Murray also asked Avigyle, this time before other attendees, to dispute Zionist assertions that Israel is the only Middle Eastern country where people who identify as Jewish can live openly and safely, specifically by naming an alternative.
“What is a place that’s safe for Palestinians,” Avigyle retorted, as unidentified audience members laughingly answered Murray by offering locations such as “Syracuse,” “Brooklyn,” and “Florida.”
“I think Zionism needs to end, there can’t be a Zionist state, it’s just really wrong,” Avigyle added.
Murray said she was filled with a “feeling of dread” after witnessing the room erupt with laugher and “mockery towards the Jewish people” while discussing where Jews could live “without the fear of hatred and violence.”
“There is something frightening about seeing a crowd of civilized, students and adults instantly reaching for stereotypes, specifically in their references to Brooklyn and Florida, when discussing the threats faced by Jews around the world,” she told The Algemeiner.
“Historically, this is the exact type of derision used by purportedly civilized societies in the past” when they embraced antisemitism.
“One has to imagine that this same group would never use such mockery, derision and hate-filled laughter when discussing other minority groups and the troubles they face around the world,” she said.
Murray urged the administration to nix the SPC’s designation as an approved internship site, pointing to the political nature of its work.
“If it’s not allowing students to earn credits for being members for campaign organizations and political activists, then it should not allow students to earn credits for this clearly political, activist organization,” she said.
Miriam Elman, associate professor of political science at SU and the new executive director of the anti-BDS Academic Engagement Network, likewise argued against granting students course credits for interning with the SPC.
The Justice for Palestine Committee, which in April was involved in the disruption of an on-campus speech by an Israeli diplomat, “has been engaged in a troubling pattern of virulent anti-Israel, and in some cases antisemitic, activism that is betraying its mission and legacy,” Elman told The Algemeiner.

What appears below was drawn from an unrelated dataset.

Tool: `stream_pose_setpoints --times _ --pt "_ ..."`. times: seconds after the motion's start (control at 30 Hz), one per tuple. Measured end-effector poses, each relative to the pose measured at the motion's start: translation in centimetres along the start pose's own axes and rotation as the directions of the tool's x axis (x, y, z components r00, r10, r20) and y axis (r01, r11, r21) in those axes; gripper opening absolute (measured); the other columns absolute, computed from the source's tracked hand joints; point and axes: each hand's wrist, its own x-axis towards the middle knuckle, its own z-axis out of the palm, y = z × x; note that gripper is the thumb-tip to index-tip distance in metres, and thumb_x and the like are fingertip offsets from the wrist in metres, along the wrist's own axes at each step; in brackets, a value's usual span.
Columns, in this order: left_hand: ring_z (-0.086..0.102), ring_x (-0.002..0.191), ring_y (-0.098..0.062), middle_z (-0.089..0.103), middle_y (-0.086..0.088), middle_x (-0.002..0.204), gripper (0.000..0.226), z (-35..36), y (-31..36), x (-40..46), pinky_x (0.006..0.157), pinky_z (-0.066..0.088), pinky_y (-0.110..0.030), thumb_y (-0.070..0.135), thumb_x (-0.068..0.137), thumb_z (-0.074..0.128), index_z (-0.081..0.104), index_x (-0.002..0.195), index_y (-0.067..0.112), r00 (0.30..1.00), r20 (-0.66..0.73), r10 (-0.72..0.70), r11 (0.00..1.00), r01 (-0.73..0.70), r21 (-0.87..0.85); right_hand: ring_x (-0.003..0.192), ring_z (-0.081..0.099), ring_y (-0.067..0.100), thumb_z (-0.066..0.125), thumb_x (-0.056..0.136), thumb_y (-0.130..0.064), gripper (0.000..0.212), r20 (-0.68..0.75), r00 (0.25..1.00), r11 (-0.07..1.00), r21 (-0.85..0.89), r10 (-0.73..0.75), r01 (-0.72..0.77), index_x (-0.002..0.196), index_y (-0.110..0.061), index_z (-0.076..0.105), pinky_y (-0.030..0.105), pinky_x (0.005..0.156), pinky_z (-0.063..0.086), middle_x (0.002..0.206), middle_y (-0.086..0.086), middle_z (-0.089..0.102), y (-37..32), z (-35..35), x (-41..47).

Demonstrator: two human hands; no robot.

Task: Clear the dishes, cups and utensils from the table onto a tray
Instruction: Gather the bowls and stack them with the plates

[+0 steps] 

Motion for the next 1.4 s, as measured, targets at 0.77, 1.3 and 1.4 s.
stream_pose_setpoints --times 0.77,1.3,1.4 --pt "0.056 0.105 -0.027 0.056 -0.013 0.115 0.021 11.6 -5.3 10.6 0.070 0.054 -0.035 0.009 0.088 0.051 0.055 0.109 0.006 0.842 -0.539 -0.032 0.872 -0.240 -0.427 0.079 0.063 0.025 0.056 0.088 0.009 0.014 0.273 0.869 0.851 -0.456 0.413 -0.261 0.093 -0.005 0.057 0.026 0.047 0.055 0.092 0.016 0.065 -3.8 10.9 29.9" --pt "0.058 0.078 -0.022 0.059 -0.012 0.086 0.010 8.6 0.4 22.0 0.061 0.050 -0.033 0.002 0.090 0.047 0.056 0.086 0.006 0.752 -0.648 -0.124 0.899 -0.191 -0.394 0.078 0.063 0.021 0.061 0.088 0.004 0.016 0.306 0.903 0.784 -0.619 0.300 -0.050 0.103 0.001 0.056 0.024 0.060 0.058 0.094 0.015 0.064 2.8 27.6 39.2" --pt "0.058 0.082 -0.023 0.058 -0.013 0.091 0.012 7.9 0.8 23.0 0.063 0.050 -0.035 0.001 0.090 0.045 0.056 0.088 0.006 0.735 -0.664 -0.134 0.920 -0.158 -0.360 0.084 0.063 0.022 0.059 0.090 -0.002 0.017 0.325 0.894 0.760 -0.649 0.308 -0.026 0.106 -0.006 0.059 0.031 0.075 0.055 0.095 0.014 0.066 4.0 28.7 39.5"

“At a time when antisemitism is growing at an alarming rate in our country and on our campuses, particularly in New York State, Syracuse University cannot ignore that its students are receiving course credit for interning with an organization that tolerates offensive rhetoric toward Jews, provides a platform for antisemites, and justifies — based on a misinformed reading of international law — violence toward Israelis,” Elman said.
“The statements made about Israel and the Israeli-Arab conflict during this videotaped presentation were demonstrably false, but its the explicit hatred expressed for Zionist Jews along with remarks supporting violence and terror organizations that are even more disturbing,” she added.
Her concern was echoed by Sarah Levin, executive director of Jews Indigenous to the Middle East and North Africa (JIMENA), which works to raise awareness of the antisemitic violence and persecution sustained by Jewish communities in the region both before and following Israel’s establishment.
“When groups like the Syracuse Peace Council who purport to be champions of human rights not only dismiss, but mock the very real ethnic cleansing and dispossession of close to one million indigenous Jews from the Middle East and North Africa they prove themselves to be not only anti-Zionist, but extremely ignorant and biased against Jews,” Levin said.
“Rather than promoting equitable solutions and relationship building efforts between Jews and Arabs in the Middle East, these groups care only about vilifying Israel and its supporters; thus exposing themselves as misguided at best and antisemitic at worst,” she warned.
SU and SPC did not immediately respond to The Algemeiner‘s requests for comment.
This article was updated to include comments by Justine Murray.